2. Identify the ROIs

The NIFTI labels file has a numerical code at each voxel indicating the brainstructure at that location. A table listing the brainstructure label for each numerical code can be found here. We referenced the label names and these forum posts by Dr. Eleftherios Garyfallidis and Dr. Matthew Glasser to come up with the set of codes belonging to each aCompCor ROI:

• Cortical WM: 3000-4035, 5001, and 5002
• Cerebellar WM: 7 and 46
• CSF: 4, 5, 14, 15, 24, 31, 43, 44, 63, 250, 251, 252, 253, 254, 255

(Although I included the cerebellar WM codes for completeness, I'll continue to focus on cortical WM and CSF for the remainder of the tutorial.)

Below is the code for obtaining the ROI masks for cortical WM and CSF. (I'll show what they look like in the following section.)

ROI_labels <- list(
  WM_cort = c(seq(3000, 4035), 5001, 5002),
  CSF = c(4, 5, 14, 15, 24, 31, 43, 44, 63, seq(250, 255))
)

niiLabs <- array(niiLabs, dim=dim(niiLabs)) # for plotting
ROIs <- rep(list(niiLabs), 2); names(ROIs) <- names(ROI_labels)
ROIs$WM_cort[] <- ROIs$WM_cort %in% ROI_labels$WM_cort
ROIs$CSF[] <- ROIs$CSF %in% ROI_labels$CSF

3. Erode the ROIs

Erosion is the removal of boundary voxels from a ROI. Due to spatial smoothing, motion and partial volume effects, some BOLD signal from grey matter may leak into voxels labeled as WM or CSF. We remove boundary voxels to be more confident that the region contains only noise information.
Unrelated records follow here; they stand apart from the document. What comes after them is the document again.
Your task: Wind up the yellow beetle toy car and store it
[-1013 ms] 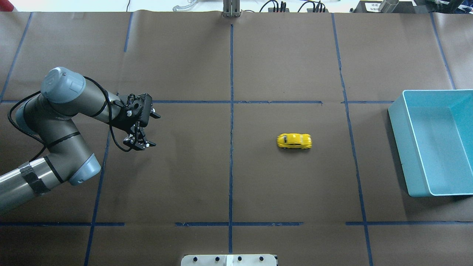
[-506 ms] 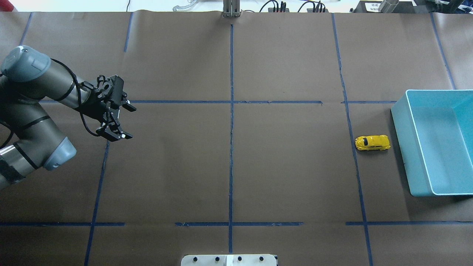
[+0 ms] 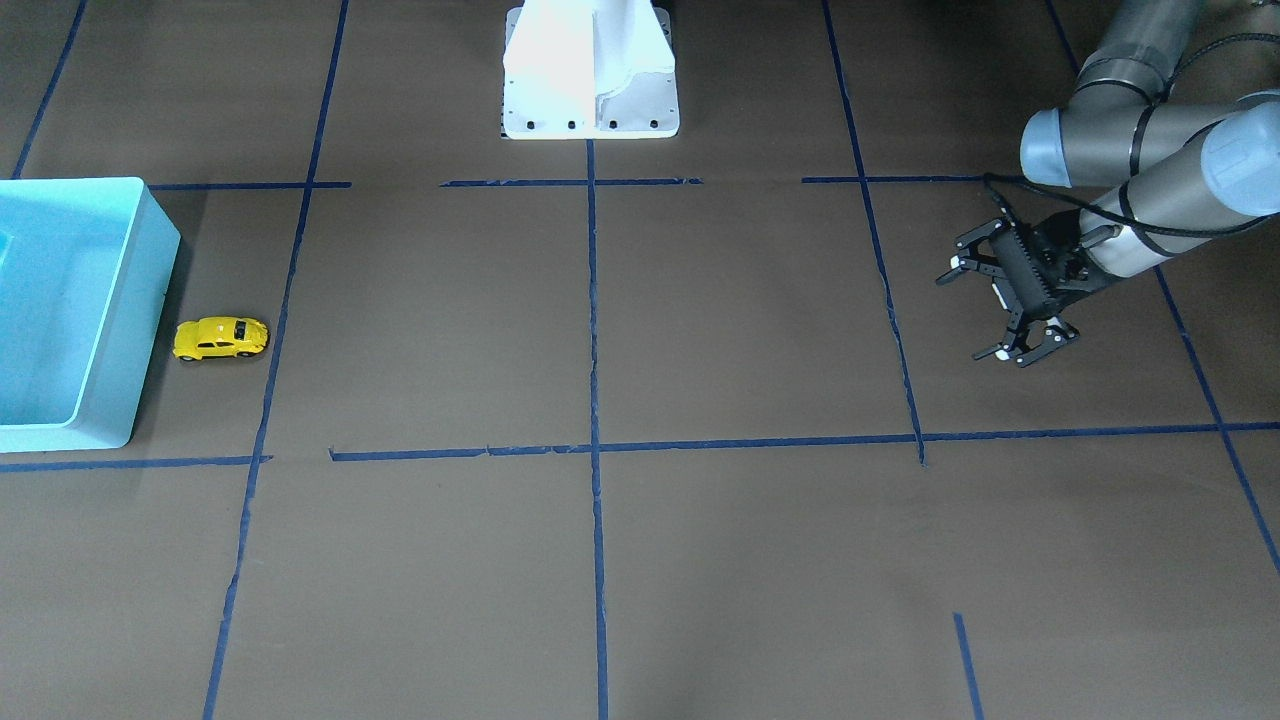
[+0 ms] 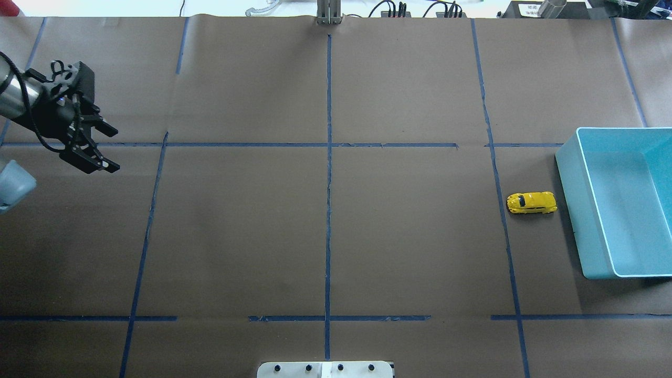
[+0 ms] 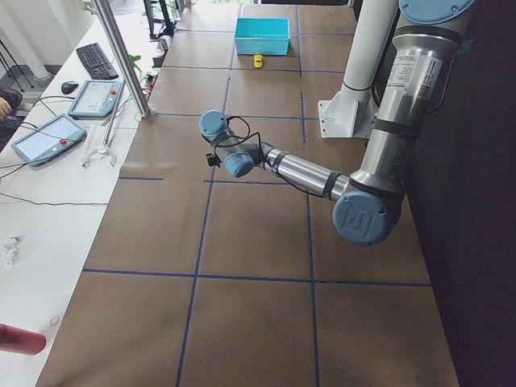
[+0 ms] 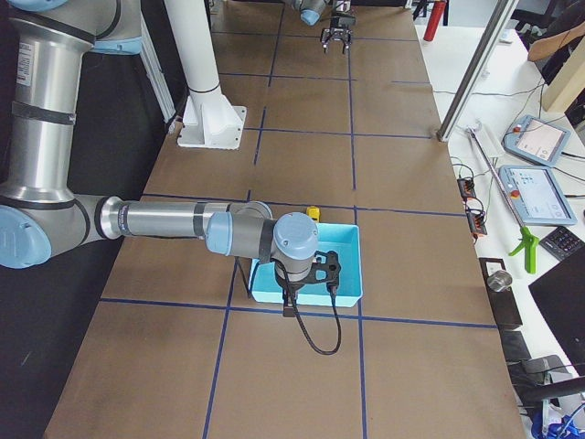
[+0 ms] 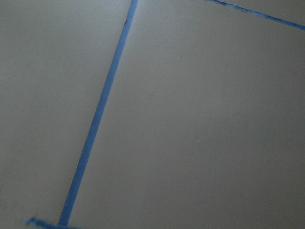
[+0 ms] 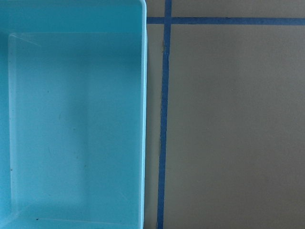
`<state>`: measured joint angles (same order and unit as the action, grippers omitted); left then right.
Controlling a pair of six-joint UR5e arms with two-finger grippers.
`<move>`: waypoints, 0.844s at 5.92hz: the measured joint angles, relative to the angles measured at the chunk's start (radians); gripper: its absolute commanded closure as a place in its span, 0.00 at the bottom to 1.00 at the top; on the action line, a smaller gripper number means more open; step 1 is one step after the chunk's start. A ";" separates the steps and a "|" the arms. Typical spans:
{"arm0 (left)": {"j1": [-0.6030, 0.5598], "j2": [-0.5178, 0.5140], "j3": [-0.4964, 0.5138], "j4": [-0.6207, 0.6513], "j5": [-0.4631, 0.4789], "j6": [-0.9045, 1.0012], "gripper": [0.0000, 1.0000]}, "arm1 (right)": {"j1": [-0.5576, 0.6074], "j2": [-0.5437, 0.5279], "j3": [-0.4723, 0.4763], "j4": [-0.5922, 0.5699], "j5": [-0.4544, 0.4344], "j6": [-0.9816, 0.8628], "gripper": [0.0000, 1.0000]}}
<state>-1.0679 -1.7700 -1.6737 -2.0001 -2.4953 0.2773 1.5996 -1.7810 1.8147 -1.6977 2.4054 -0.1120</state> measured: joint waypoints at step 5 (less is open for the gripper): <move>-0.235 0.100 -0.059 0.402 0.187 -0.171 0.00 | -0.002 0.010 0.021 0.004 0.031 -0.010 0.00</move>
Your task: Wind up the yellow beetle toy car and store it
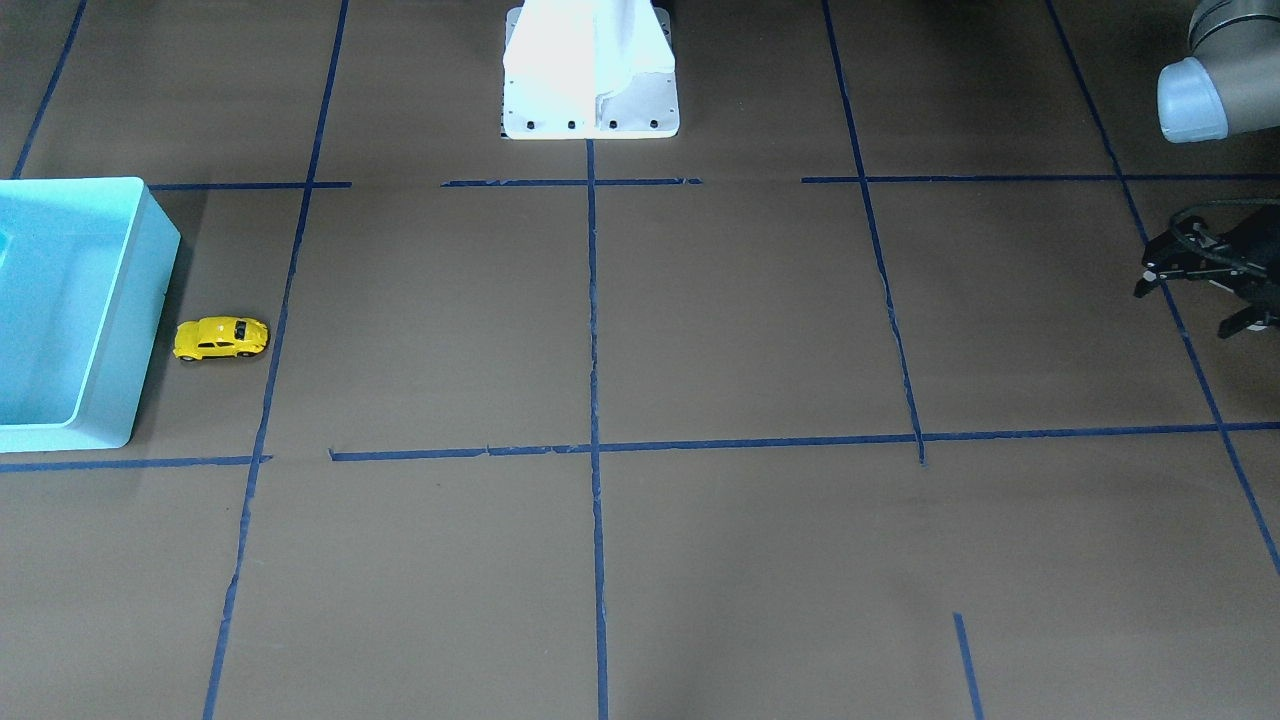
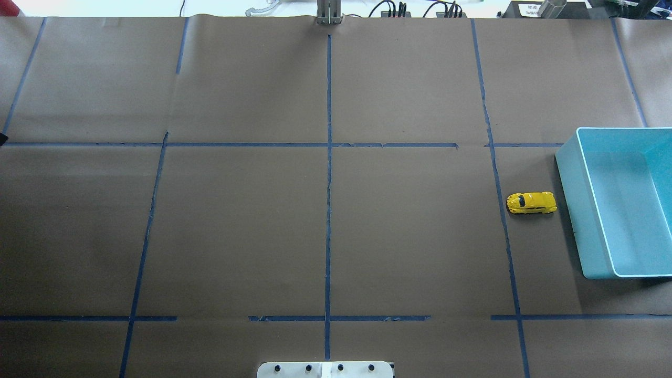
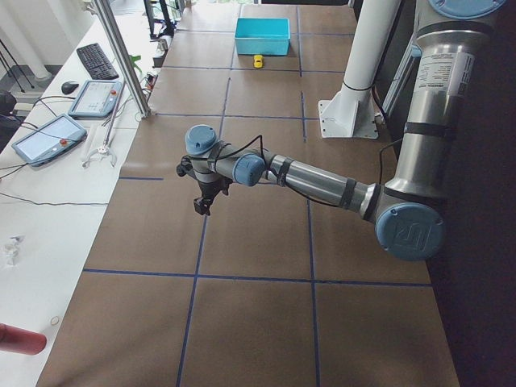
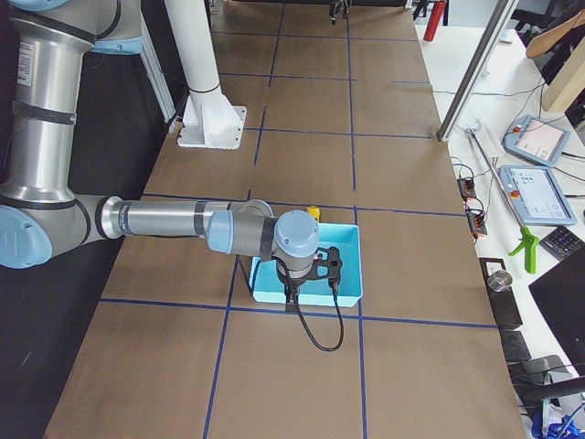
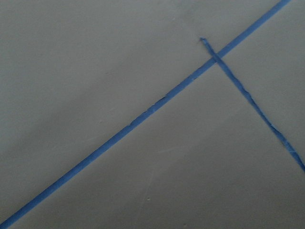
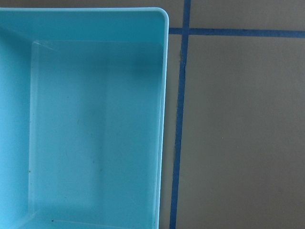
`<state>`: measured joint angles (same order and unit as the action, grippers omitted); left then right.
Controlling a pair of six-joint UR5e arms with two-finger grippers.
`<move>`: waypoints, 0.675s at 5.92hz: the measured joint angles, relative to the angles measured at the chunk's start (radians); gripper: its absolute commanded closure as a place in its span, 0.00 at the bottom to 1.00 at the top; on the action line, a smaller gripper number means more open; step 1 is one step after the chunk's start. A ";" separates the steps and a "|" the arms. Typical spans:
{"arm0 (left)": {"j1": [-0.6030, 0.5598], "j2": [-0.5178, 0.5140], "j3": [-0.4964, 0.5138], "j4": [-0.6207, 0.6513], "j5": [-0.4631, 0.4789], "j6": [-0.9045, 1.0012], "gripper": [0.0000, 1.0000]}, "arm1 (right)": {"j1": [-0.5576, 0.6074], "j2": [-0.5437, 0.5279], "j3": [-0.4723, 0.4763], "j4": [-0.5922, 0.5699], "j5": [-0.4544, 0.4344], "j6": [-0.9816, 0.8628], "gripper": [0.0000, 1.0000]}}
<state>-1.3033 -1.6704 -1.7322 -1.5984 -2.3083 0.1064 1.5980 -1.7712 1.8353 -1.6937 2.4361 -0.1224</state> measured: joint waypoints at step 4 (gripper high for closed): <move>-0.183 0.154 0.006 0.040 0.030 -0.007 0.00 | -0.074 0.020 0.037 0.111 -0.095 -0.139 0.00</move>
<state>-1.4862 -1.5163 -1.7260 -1.5579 -2.2781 0.0992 1.5238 -1.7514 1.8724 -1.5824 2.3410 -0.2609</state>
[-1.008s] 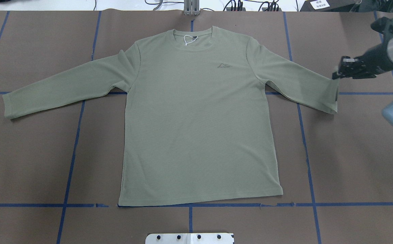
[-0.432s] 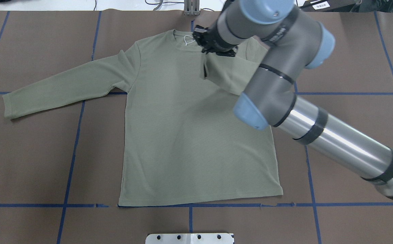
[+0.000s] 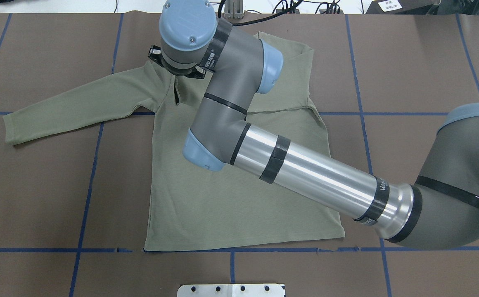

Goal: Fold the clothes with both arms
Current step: 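Carry the sleeve across the shirt toward the collar with the right gripper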

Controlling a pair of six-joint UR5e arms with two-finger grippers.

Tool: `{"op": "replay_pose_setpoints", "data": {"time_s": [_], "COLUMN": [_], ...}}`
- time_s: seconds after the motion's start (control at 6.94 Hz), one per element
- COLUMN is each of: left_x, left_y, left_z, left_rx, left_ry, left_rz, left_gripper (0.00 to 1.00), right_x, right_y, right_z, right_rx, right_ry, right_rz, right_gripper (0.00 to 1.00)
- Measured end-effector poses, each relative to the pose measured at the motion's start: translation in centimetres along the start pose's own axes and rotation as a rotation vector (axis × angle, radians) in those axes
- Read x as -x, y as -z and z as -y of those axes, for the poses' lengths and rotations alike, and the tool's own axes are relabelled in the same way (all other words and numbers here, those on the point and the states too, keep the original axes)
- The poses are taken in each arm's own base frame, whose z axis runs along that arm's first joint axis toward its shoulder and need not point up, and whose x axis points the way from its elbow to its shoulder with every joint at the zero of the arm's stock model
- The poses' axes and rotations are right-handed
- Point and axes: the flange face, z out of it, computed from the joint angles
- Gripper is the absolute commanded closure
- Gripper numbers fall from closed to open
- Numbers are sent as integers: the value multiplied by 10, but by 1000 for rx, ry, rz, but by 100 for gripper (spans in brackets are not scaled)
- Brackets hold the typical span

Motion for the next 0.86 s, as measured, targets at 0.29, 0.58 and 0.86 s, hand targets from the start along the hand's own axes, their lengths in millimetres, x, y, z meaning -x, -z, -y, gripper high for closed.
{"op": "replay_pose_setpoints", "data": {"time_s": [0.29, 0.58, 0.86], "left_x": [0, 0, -3], "left_y": [0, 0, 1], "left_z": [0, 0, 2], "left_rx": [1, 0, -9], "left_ry": [1, 0, -15], "left_rz": [-1, -3, -10], "left_gripper": [0, 0, 0], "right_x": [-2, 16, 32], "right_y": [-31, -46, -48], "right_z": [-5, -15, -26], "right_rx": [-9, -28, -33], "right_ry": [9, 16, 20], "right_rz": [13, -7, -7], "right_gripper": [51, 26, 1]}}
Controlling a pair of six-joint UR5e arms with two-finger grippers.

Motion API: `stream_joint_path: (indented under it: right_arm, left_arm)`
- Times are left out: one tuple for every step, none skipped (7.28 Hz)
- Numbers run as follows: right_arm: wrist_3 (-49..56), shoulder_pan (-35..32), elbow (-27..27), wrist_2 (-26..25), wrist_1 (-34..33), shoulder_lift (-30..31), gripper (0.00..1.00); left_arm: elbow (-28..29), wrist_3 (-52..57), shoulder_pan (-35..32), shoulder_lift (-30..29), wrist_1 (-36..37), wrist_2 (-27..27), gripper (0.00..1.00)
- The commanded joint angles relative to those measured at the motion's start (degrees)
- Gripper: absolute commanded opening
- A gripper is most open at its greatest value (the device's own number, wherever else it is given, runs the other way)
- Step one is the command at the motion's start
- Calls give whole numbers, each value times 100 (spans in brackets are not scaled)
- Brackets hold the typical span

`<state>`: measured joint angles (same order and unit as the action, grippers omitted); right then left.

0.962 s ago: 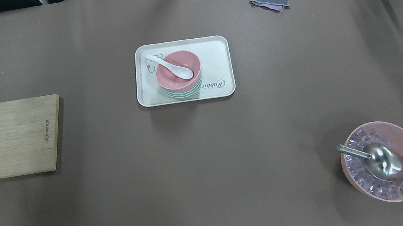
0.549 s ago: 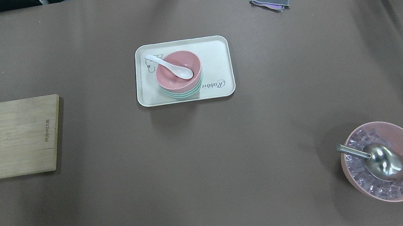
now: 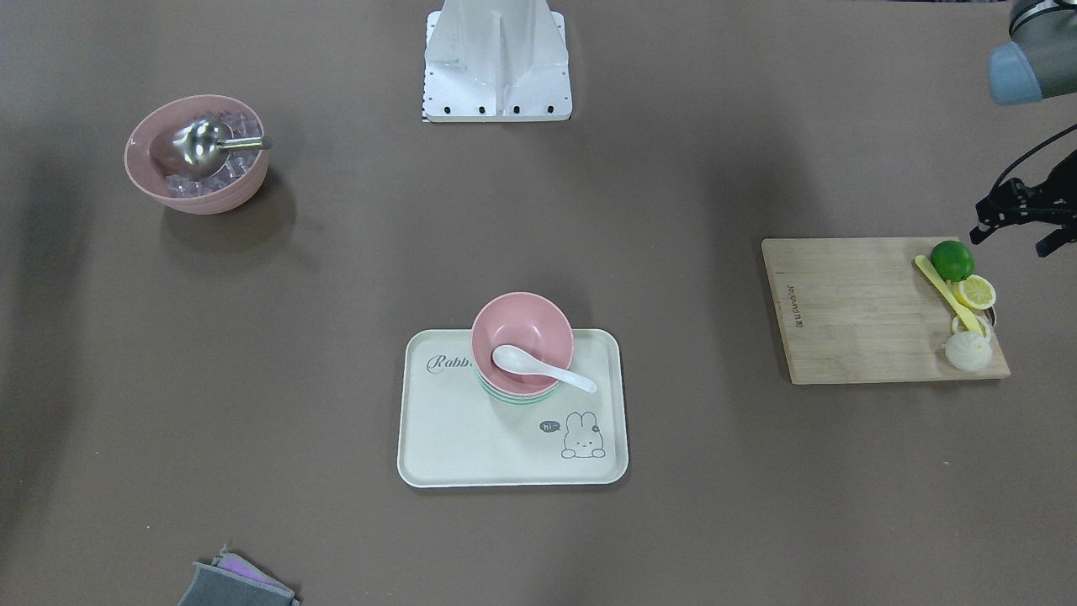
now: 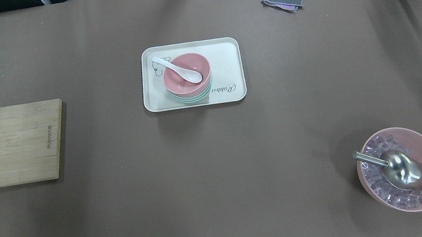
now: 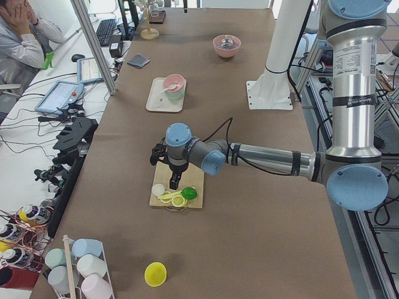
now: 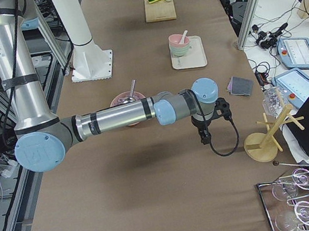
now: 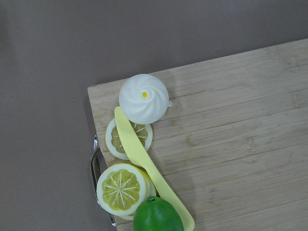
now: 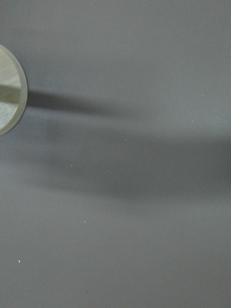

Often, one to two voxel layers are removed. (Eroding by one layer means that every boundary voxel in the ROI is removed. Eroding by two layers means that the ROI is eroded by one layer, and then eroded by one layer again. We define boundary voxels as those which share a face with a voxel outside of the ROI. “Diagonal” neighbors that share a vertex but not a face are not considered adjacent.)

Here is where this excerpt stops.